Easing retail inflation is a clear indication of policy normalisation
The good news is that the retail inflation has eased in the month of July, which was mostly due to fall in price of vegetables.
image for illustrative purpose
The good news is that the retail inflation has eased in the month of July, which was mostly due to fall in price of vegetables. Even, food price inflation has come down to 3.96 per cent in July, from 5.19 per cent in June. The interest rate is all set to move northwards. Not to mention that after remaining unchanged for seven times in a row in the past, the key policy rates are set to go up by December, which will simply mean that you will have to pay increased EMI for your home loan. Still, it'll pave way for country's economic growth.
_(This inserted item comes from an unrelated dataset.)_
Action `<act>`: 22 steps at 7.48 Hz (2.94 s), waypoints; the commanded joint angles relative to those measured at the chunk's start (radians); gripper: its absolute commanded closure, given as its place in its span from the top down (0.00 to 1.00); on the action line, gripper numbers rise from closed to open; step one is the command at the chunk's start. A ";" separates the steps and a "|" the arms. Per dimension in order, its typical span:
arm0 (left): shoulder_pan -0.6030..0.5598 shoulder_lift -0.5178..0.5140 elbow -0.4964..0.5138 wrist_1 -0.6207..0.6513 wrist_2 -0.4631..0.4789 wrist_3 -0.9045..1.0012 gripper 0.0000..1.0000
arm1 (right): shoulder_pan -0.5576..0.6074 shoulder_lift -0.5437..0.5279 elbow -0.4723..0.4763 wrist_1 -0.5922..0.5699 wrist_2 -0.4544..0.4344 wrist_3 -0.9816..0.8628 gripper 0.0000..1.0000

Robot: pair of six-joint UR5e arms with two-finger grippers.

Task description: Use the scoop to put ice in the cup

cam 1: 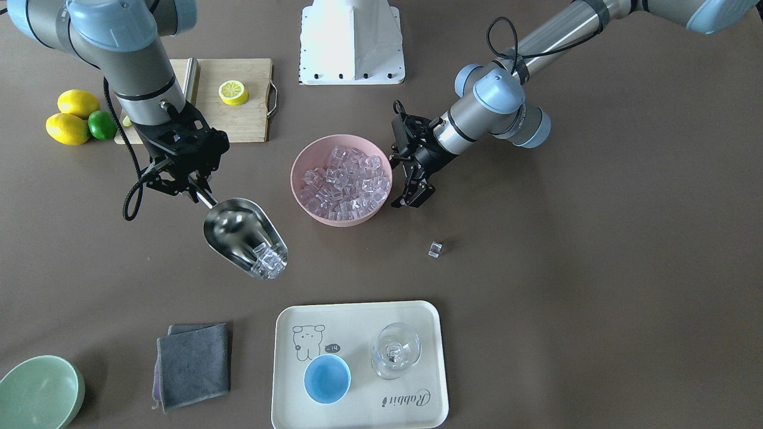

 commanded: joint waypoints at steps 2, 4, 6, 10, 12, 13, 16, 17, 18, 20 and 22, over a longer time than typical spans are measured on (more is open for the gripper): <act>-0.039 0.151 -0.210 0.132 -0.073 0.006 0.98 | 0.081 0.250 -0.319 0.000 0.030 -0.037 0.00; -0.122 0.211 -0.218 0.137 -0.205 0.009 0.98 | 0.081 0.375 -0.490 -0.002 0.056 -0.072 0.00; -0.186 0.221 -0.246 0.256 -0.263 0.001 0.98 | 0.081 0.445 -0.596 -0.014 0.097 -0.119 0.00; -0.382 0.244 -0.383 0.676 -0.266 -0.006 0.98 | 0.081 0.515 -0.613 -0.291 0.116 -0.365 0.00; -0.458 0.267 -0.384 0.758 -0.280 -0.191 0.99 | 0.084 0.579 -0.660 -0.374 0.107 -0.417 0.00; -0.493 0.267 -0.386 0.766 -0.283 -0.216 0.99 | 0.097 0.611 -0.671 -0.413 0.092 -0.429 0.00; -0.525 0.329 -0.376 0.771 -0.282 -0.223 0.99 | 0.101 0.650 -0.752 -0.408 0.052 -0.452 0.00; -0.551 0.345 -0.378 0.774 -0.292 -0.209 0.99 | 0.098 0.689 -0.800 -0.411 0.052 -0.465 0.00; -0.612 0.365 -0.387 0.793 -0.370 -0.210 0.99 | 0.095 0.703 -0.823 -0.412 0.052 -0.478 0.00; -0.831 0.360 -0.384 0.962 -0.424 -0.207 0.99 | 0.087 0.700 -0.826 -0.412 0.047 -0.483 0.00; -0.922 0.363 -0.349 1.060 -0.418 -0.055 0.99 | 0.087 0.702 -0.814 -0.433 0.039 -0.504 0.00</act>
Talking of IIP, June IIP is broadly in line with market expectation and if all goes well, it was set to slip to single digit in July. The considerable moderation in the CPI inflation to 5.6 per cent, which recedes below the MPC's upper 6 per cent threshold, in July from 6.3 per cent a month in the previous month was primarily led by food and beverages, while core inflation and fuel and light recorded a modest dip.
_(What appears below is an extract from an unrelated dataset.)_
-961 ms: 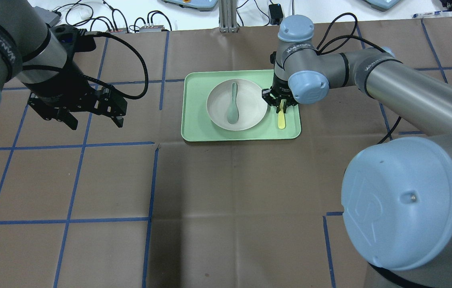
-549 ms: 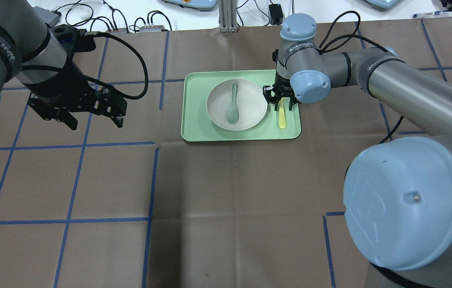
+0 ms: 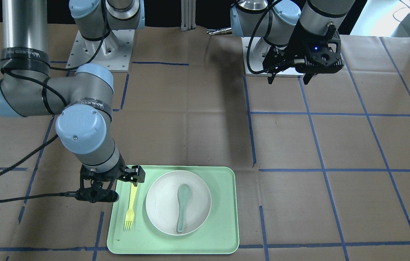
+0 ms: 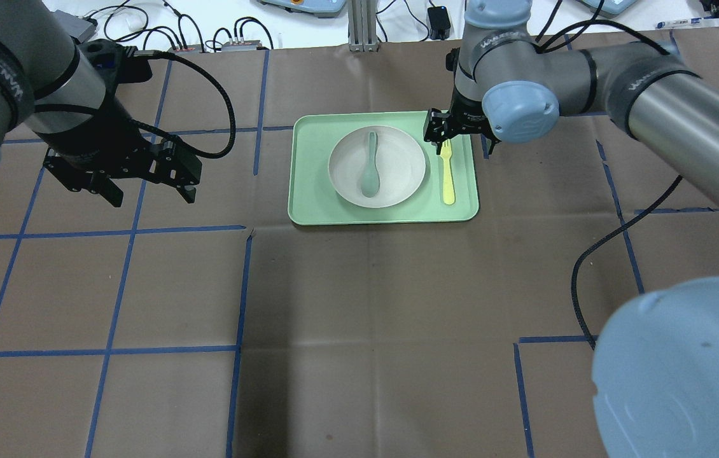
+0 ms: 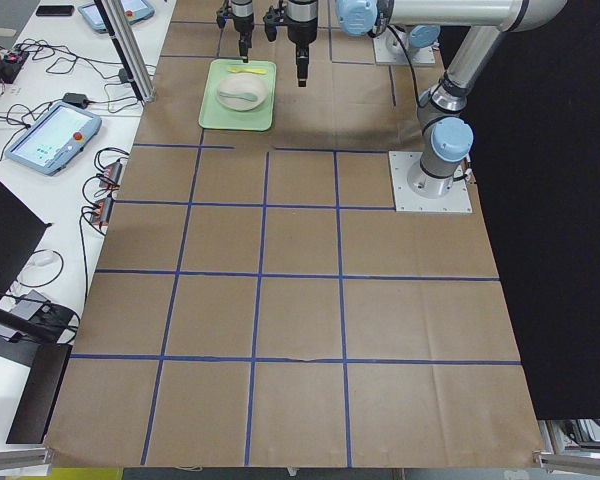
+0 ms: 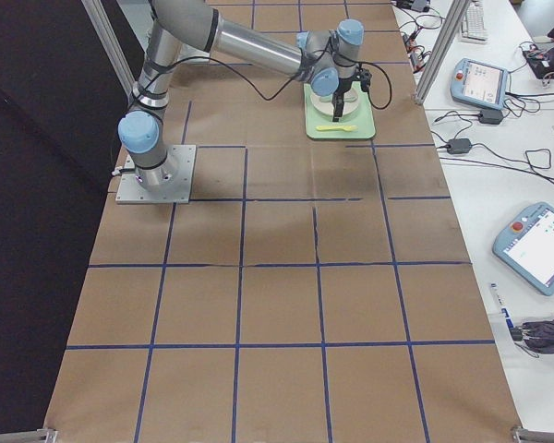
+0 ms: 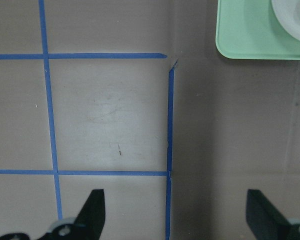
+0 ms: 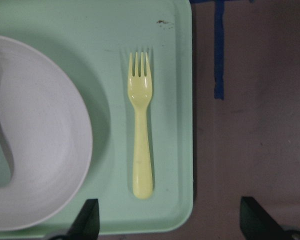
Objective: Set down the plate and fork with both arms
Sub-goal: 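Lower the fork onto the tray and open the right gripper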
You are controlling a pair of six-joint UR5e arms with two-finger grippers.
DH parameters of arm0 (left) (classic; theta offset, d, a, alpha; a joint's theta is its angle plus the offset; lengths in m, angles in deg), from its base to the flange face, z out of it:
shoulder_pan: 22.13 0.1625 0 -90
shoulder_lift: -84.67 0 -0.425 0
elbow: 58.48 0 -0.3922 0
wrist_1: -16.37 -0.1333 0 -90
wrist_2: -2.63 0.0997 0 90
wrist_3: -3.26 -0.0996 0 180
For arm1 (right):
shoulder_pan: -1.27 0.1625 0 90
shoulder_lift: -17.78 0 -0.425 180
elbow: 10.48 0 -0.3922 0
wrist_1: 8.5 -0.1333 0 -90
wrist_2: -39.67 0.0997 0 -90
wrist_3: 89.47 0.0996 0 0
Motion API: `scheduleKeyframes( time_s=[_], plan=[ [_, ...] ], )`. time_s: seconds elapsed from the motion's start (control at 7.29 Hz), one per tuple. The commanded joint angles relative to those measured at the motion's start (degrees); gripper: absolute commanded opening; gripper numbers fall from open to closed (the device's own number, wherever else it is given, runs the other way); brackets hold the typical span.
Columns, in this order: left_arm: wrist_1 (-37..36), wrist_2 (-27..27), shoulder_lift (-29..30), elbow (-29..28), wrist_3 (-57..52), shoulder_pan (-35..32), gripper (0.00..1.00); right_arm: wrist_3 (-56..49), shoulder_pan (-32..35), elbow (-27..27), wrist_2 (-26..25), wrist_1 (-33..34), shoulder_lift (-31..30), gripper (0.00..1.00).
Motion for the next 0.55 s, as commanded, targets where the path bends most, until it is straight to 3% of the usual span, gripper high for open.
scheduleKeyframes(
  time_s=[0.0, 0.27, 0.41],
  plan=[
    [0.0, 0.0, -0.1, 0.0, 0.0, -0.1, 1.00, -5.6, -3.0, -0.6, 0.0, -13.8, -10.5, 1.00],
    [0.1, 0.0, -0.2, 0.1, 0.0, -0.2, 1.00, -8.1, -6.0, -3.4, 0.3, -22.6, -20.6, 1.00],
    [0.1, 0.0, -0.2, 0.1, 0.0, -0.2, 1.00, -9.0, -7.3, -5.5, 0.1, -23.7, -24.6, 1.00]
  ],
)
While core inflation softened to 5.7 per cent in July from 5.9 per cent in June, provides some relief, the inflation for food and beverages also recorded a substantial cooling in July. Another succour being the fact that the supply-side measures taken by the Government appear to have helped dampen the inflation for oils and fats as well as pulses.
Of course, the easing retail inflation will help quell anxiety about the immediacy with which rates need to be hiked. Icra foresees a change in the stance to neutral from accommodative in the February policy review, followed by a hike in the repo rate of 25 bps each in the April and June reviews.
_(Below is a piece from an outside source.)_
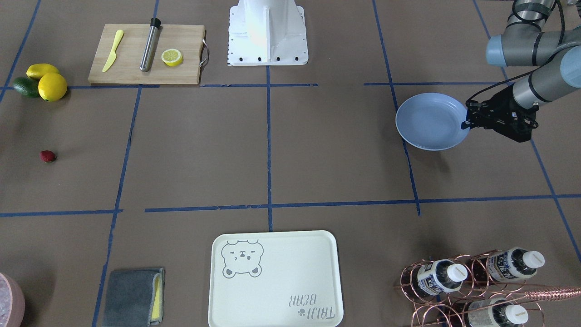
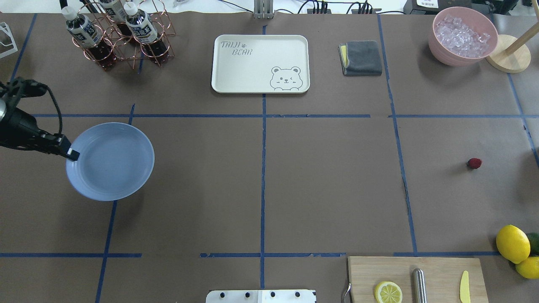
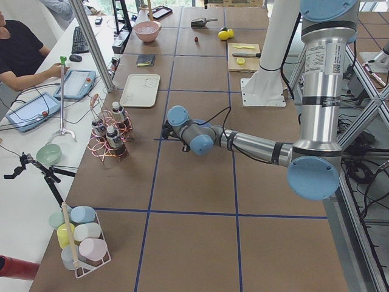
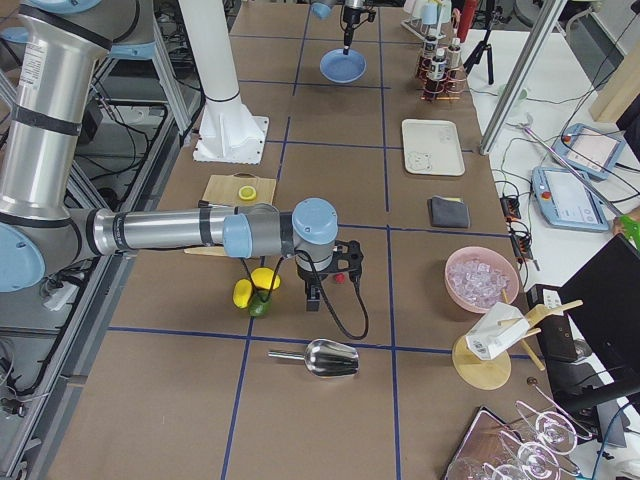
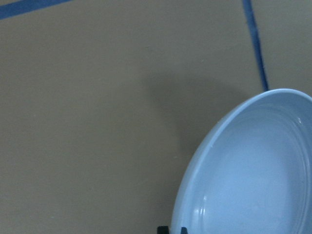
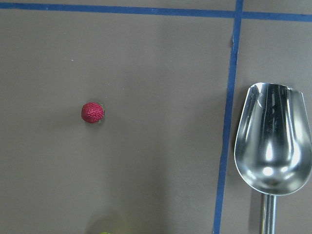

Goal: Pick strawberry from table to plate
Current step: 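Reach the left gripper to the rim of the light blue plate, then grip the plate rim with the left gripper and slide it toward the table center, then release the plate with the left gripper while the right gripper reaches toward the strawberry, then grasp the red strawberry with the right gripper and lift it, then carry the strawberry with the right gripper over the blue plate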

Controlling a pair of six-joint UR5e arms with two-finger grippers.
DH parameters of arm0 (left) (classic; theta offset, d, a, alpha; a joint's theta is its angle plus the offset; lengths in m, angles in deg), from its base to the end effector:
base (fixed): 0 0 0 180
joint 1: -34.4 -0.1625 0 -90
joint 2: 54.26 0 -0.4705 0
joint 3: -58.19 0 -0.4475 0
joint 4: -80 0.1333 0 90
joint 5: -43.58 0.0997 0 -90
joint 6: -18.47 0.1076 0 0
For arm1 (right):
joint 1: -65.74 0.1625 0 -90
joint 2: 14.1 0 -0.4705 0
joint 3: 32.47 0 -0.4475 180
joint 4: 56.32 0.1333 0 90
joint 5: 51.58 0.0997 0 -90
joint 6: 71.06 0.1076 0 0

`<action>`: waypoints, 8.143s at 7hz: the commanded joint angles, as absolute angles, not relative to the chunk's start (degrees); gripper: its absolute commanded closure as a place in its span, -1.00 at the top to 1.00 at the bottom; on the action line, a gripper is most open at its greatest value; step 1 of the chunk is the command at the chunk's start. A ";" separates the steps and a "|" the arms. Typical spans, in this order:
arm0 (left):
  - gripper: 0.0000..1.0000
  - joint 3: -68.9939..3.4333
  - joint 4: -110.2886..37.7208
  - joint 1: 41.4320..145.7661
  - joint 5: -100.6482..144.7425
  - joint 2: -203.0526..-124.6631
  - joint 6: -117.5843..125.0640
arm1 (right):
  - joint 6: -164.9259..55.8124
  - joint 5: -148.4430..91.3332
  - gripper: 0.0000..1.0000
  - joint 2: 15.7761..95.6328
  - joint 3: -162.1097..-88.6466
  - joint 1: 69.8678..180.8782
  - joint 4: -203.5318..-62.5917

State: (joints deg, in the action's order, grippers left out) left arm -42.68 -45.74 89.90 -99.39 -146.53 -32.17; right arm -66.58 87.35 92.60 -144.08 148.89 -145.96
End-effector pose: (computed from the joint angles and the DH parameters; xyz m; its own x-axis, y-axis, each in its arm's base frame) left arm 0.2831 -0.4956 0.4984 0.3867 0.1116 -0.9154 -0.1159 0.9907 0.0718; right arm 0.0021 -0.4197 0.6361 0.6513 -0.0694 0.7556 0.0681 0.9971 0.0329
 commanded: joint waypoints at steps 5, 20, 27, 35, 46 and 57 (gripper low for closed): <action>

If this is going to be the scenario in the days to come, then how long will RBI keep ignoring the inflationary risk? Coming on IIP, with the gradual lifting of restrictions by the states, the IIP recorded a sequential uptick of 5.7 per cent in June, led by manufacturing (7.4 per cent), while remaining subdued relative to the April level, highlighting that the recovery was far from complete.
The IIP recorded a base-effect led YoY expansion of 25.3 per cent, while remaining 6.6 per cent lower than the pre-Covid level of Q1 FY20, chiefly reflecting the impact of the second wave of Covid-19 on manufacturing.
With the continued unlocking, several of the available high frequency indicators for July, such as coal output, electricity demand, generation of GST e-way bills, non-oil merchandise exports and petrol consumption have climbed above their pre-Covid (July 2019) level. Nevertheless, a further normalisation in the base suggests that the IIP growth may slip into single-digits in July.